▶ **What needs to be done**:
Each entry has to be given again in its exact wording, and no picture may appear in the result.

◆ ◆ ◆

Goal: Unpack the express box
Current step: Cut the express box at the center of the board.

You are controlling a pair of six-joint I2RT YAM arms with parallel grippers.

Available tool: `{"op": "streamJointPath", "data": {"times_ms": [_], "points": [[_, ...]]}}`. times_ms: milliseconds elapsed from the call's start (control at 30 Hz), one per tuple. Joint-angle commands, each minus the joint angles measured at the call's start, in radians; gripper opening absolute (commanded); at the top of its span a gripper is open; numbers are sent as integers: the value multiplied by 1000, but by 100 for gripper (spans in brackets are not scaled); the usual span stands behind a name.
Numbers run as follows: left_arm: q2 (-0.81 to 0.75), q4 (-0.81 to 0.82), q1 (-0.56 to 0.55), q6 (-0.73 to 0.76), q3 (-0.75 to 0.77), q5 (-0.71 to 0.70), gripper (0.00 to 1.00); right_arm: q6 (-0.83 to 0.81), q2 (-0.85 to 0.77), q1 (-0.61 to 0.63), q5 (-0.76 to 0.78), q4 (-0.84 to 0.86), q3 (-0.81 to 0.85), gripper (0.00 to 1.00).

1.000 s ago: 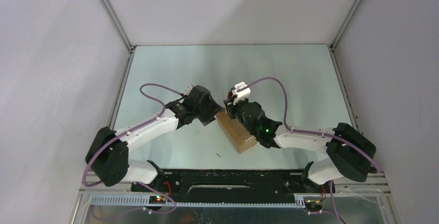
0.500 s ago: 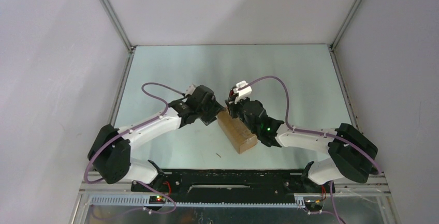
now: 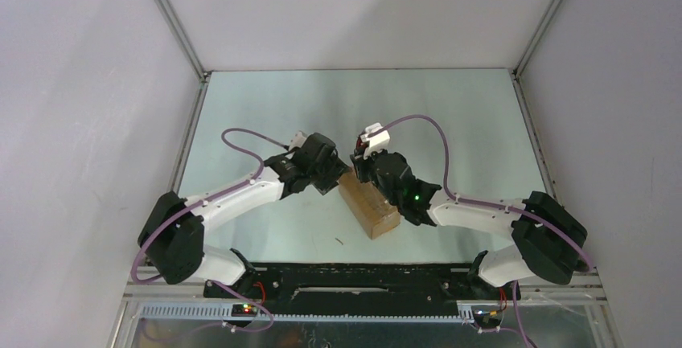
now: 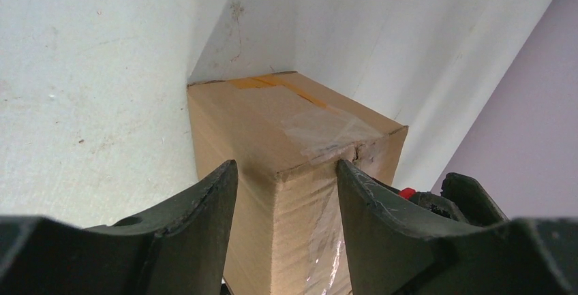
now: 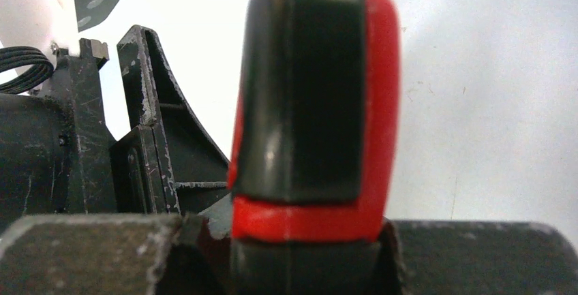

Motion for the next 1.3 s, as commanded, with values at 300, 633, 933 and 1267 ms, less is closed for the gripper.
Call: {"op": "streamJointPath", "data": {"times_ms": [300,633,933,1267], "points": [[35,-149,-10,-11,6,-111,57,50,-55,25,43,-115,39,0],[39,-151,-11,-25,11,-122,56,103,-62,53,63,-194,24,0],[39,-152,-13,-28,15,-125,56,123,-55,76,88,-195,-16,0],[44,-155,-12,-27,23,-125,56,117,-52,101,118,-177,-65,0]]}}
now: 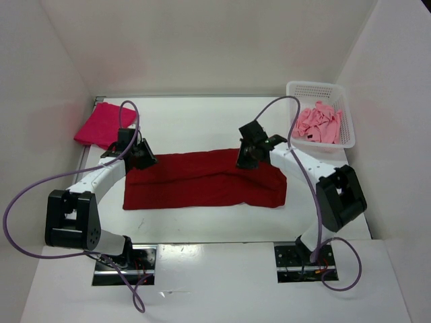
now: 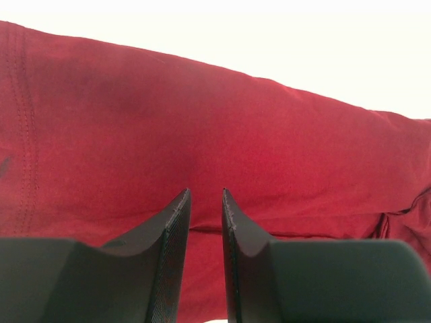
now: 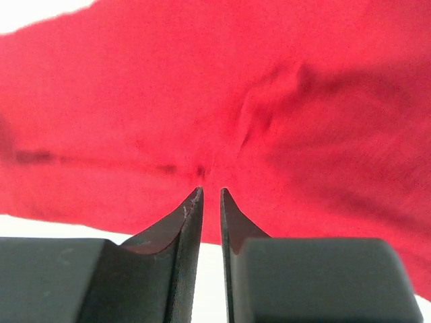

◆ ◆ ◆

▶ **Solution to this exercise**:
Goal: Unpack the express box
Current step: Cut the express box at the center of the board.

You are controlling a pair of six-joint I2RT YAM arms with parallel grippers.

Available tool: `{"op": "streamJointPath", "data": {"times_ms": [_], "points": [[_, ...]]}}`. times_ms: milliseconds elapsed from the call's start (control at 30 Hz), one per tuple. Joint-angle commands, each minus the joint angles measured at the call's start, in radians; gripper opening absolute (commanded); at the top of its span a gripper is open; numbers are sent as integers: the value multiplied by 1000, but by 100 for gripper (spans in brackets are not scaled); the usual span stands behind a name.
Numbers run as follows: left_arm: q2 (-0.81 to 0.75), q4 (-0.81 to 0.82), q1 (-0.56 to 0.55), q6 (-0.73 to 0.76), q3 (-0.75 to 0.77), q5 (-0.71 to 0.70), gripper (0.00 to 1.00); right_arm: q6 (-0.83 to 0.81), q2 (-0.85 to 0.77), q1 (-0.61 to 0.63), q5 (-0.76 to 0.78), q4 (-0.84 to 0.86), q3 (-0.81 to 0.85), gripper (0.00 to 1.00).

1.000 s ago: 
0.500 s ago: 
now: 
now: 
now: 

Motion for the next 1.3 s, as commanded, with values at 300, 633, 933 and 1267 ms, less is closed for the gripper.
Call: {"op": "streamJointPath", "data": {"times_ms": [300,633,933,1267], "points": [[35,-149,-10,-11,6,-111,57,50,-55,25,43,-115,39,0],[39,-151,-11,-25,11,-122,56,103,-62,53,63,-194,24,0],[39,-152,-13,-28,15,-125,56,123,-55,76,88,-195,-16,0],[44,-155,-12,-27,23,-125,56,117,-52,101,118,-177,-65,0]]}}
now: 
now: 
now: 

Nothing else belongs in this answer.